A wife who wants a big life in a small town. "
It’s crazy but somehow for the first time in a long time that wife in my mind has a face. But I don’t say the words, not after all she’s been through. Instead I take a breath and let the unspoken words between us settle.
She bites her bottom lip. “It’s hard to believe that anyone would say no to that offer.”
She says it lightly, like a joke. But she's not laughing. And she's looking at me in a way that makes the whole valley go quiet.
"Careful, a man could read into a thing like that."
"Maybe a man should." Her glasses slide down her nose, but she doesn't fix them. Her half smile does something reckless to my pulse.
The wool blanket bunches under my hand as I turn to face her, and the cooler creaks. Somewhere below us a hawk rides the air over the town like it's got all the time in the world.
I don't. I've got right now and I’m not going to let the moment pass.

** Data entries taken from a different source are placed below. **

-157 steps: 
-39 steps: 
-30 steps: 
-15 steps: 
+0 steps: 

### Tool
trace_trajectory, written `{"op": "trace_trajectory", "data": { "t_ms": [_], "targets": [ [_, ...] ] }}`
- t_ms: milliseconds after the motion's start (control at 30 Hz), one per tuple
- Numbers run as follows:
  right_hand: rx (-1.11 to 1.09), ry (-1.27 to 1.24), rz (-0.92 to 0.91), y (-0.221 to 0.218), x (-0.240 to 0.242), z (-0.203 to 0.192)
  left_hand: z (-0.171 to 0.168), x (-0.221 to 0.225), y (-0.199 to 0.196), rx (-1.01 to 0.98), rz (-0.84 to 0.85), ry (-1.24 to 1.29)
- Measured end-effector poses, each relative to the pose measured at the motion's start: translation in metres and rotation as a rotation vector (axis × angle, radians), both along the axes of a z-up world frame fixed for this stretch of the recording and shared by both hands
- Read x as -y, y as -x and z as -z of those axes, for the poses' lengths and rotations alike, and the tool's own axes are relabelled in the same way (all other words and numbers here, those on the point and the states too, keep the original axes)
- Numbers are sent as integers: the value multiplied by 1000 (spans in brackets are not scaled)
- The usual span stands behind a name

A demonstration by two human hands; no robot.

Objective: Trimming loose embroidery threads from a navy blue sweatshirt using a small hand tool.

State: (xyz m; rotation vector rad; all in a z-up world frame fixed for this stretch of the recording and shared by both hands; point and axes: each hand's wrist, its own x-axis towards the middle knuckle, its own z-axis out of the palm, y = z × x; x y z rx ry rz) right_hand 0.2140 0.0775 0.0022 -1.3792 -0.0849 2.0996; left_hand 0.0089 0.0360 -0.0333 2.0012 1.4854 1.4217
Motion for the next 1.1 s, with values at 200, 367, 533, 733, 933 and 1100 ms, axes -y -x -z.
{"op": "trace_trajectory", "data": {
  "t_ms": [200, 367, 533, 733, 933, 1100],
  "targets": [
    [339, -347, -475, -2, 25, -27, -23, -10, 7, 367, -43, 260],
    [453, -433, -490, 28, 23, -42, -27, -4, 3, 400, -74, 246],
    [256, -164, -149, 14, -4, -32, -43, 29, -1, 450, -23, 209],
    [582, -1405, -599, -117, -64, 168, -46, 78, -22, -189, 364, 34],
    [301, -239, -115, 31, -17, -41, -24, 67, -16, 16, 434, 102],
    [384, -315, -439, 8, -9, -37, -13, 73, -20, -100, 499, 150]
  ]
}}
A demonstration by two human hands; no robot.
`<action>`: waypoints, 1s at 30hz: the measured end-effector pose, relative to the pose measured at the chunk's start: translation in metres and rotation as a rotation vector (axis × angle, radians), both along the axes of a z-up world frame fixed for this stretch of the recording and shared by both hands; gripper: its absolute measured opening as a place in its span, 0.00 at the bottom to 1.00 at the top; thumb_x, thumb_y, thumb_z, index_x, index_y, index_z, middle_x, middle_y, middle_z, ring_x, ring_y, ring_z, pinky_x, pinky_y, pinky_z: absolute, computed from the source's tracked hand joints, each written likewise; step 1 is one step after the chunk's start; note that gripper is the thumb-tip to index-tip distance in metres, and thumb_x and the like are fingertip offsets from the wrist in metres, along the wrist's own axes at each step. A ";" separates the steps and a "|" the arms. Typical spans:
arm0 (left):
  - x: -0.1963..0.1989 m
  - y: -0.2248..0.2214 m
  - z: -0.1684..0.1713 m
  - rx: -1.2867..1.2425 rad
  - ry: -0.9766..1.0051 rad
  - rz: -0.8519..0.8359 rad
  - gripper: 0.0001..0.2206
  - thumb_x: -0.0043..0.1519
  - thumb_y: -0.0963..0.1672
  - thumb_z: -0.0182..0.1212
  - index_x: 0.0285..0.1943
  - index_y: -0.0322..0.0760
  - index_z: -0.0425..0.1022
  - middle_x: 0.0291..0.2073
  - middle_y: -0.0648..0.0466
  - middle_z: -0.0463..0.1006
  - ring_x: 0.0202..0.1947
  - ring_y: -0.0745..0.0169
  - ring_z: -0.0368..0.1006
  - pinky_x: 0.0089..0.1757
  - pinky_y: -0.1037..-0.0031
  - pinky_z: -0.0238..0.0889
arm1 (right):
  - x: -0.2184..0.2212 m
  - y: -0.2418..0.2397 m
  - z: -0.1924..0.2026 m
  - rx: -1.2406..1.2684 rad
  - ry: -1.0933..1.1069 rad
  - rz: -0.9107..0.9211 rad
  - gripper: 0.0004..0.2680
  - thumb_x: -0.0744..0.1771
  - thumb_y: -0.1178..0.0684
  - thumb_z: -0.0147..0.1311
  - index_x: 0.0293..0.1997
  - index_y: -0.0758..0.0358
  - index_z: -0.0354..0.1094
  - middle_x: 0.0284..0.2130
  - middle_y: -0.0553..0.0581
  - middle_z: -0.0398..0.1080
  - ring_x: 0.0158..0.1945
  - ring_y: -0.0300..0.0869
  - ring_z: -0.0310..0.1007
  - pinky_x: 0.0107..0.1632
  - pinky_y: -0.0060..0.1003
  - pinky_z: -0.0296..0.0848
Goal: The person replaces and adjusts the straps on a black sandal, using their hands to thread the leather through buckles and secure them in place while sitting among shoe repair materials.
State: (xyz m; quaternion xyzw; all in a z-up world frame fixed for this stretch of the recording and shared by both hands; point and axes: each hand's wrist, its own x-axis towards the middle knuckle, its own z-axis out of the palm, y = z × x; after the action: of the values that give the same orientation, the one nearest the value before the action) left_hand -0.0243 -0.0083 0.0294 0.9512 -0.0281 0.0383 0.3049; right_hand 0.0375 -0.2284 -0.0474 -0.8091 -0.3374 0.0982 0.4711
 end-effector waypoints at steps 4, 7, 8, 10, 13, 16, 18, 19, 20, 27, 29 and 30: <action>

I reach up and slide her glasses off. My movements are careful and slow. I fold them and set them on the blanket beside us and her eyes go wide. Up close I catch the flecks of gold that sparkle in them.
I catch her chin and tilt her mouth up to mine.
Then I plant my lips on hers. Her breath catches.
My heart rate ticks up. Lana leans into me and our kiss deepens.
Her hand fists in my shirt and pulls me closer like she's been deciding this since the fire.
She tastes like the lemonade from the cooler and something sweeter.
Lana makes a small sound against my mouth and I feel it everywhere.
I forget the valley. I forget the four hundred people I know by name. I forget my whole damn life laid out below us, because the only part of it that matters is six inches in front of me with her fingers in my collar.
She makes that sound again, soft and breaking apart against my lips, and it lights me up everywhere.
My hand slides into her hair and I tilt her head to take the kiss deeper.
She gives it to me. God, she just gives it to me, like she's been holding her breath for two years and finally remembered how to let it out.
I could stay up here and kiss this woman until the season closes the pass back down around us.